The expected answer is the complete listing, reproduced character for character.

* [DATASET EXCERPT]
┄┄┄┄┄┄
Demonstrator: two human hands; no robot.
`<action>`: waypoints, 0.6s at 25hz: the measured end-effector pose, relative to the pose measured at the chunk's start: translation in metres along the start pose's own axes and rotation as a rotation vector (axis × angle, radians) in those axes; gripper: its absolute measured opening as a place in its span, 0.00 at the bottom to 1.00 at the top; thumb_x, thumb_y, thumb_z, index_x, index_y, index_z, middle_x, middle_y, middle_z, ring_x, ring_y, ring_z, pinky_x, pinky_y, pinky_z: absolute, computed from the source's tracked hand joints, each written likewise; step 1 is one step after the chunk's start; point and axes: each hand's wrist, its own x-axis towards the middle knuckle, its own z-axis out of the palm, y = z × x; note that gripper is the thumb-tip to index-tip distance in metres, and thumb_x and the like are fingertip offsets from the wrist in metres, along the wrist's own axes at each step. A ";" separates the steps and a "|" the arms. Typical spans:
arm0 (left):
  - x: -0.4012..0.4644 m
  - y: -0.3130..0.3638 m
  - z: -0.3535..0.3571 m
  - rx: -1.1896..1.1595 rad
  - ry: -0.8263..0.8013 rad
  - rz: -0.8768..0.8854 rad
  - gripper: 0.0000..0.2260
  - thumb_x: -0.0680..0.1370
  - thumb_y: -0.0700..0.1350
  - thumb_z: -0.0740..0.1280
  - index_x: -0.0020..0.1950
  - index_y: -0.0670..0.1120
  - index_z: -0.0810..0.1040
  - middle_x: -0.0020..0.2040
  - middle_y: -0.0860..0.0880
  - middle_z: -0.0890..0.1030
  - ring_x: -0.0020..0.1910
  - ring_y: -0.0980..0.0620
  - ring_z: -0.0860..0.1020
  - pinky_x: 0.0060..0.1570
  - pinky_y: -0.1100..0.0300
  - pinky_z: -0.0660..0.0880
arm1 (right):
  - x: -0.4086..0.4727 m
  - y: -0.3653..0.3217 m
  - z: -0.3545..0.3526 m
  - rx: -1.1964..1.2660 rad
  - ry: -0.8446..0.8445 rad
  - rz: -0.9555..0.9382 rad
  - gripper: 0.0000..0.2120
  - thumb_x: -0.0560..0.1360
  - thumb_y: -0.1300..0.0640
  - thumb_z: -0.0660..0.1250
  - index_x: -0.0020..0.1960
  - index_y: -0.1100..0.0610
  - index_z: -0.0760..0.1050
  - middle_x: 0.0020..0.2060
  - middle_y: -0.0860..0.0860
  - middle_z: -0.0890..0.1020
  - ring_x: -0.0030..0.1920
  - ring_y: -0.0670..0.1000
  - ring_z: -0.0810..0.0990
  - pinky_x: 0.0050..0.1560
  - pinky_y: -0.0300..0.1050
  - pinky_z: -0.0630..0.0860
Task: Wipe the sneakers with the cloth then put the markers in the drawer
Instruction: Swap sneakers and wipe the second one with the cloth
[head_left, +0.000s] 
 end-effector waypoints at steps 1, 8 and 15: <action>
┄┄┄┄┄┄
* [EXERCISE ANSWER]
Demonstrator: two human hands; no robot.
`<action>`: waypoints, 0.6s at 25hz: the measured end-effector pose, relative to the pose measured at the chunk's start: translation in metres along the start pose's own axes and rotation as a rotation vector (axis × angle, radians) in those axes; gripper: its absolute measured opening as a place in its span, 0.00 at the bottom to 1.00 at the top; thumb_x, thumb_y, thumb_z, index_x, index_y, index_z, middle_x, middle_y, middle_z, ring_x, ring_y, ring_z, pinky_x, pinky_y, pinky_z: absolute, computed from the source's tracked hand joints, each written likewise; step 1 is one step after the chunk's start; point and axes: each hand's wrist, its own x-axis towards the middle knuckle, its own z-axis out of the palm, y = z × x; note that gripper is the thumb-tip to index-tip distance in metres, and thumb_x and the like are fingertip offsets from the wrist in metres, along the wrist's own axes at each step. A ";" separates the steps and a "|" the arms. Typical spans:
arm0 (left):
  - x: -0.4012..0.4644 m
  - y: -0.3130..0.3638 m
  - z: -0.3535..0.3571 m
  - rx: -1.1896..1.1595 rad
  - ry: -0.8263..0.8013 rad
  - rz: -0.8768..0.8854 rad
  - gripper: 0.0000..0.2260
  - thumb_x: -0.0680..0.1370
  - thumb_y: -0.0700..0.1350
  - thumb_z: -0.0740..0.1280
  - index_x: -0.0020..0.1950
  - index_y: -0.0670..0.1120
  - index_z: -0.0810..0.1040
  - middle_x: -0.0020..0.2040
  - middle_y: -0.0860..0.0880
  - middle_z: -0.0890..0.1030
  - ring_x: -0.0020..0.1910
  - ring_y: -0.0980..0.0620
  - ring_z: -0.0860..0.1020
  - pinky_x: 0.0060..0.1570
  - pinky_y: -0.1100..0.0300
  - pinky_z: -0.0660..0.0880
arm1 (right):
  - x: -0.4086..0.4727 m
  - y: -0.3653..0.3217 m
  - z: -0.3545..0.3526 m
  - rx: -1.1964..1.2660 rad
  - ry: -0.8446..0.8445 rad
  - rz: -0.9555..0.9382 rad
  - gripper: 0.0000..0.2120
  - thumb_x: -0.0560..0.1360
  - thumb_y: -0.1300..0.0640
  - thumb_z: -0.0660..0.1250
  - index_x: -0.0020..0.1960
  - index_y: -0.1100..0.0610
  - index_z: -0.0760..0.1050
  - middle_x: 0.0020..0.2060
  - middle_y: -0.0860..0.0860
  - middle_z: -0.0890..0.1020
  - ring_x: -0.0030..0.1920
  - ring_y: -0.0670..0.1000
  - ring_z: -0.0810..0.0990
  - pinky_x: 0.0050..0.1560
  - pinky_y: -0.0300..0.1050
  - pinky_z: -0.0630..0.0860
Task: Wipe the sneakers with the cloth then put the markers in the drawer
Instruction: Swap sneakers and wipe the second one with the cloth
[head_left, +0.000s] 
 end-effector waypoints at steps 1, 8 and 15: <action>

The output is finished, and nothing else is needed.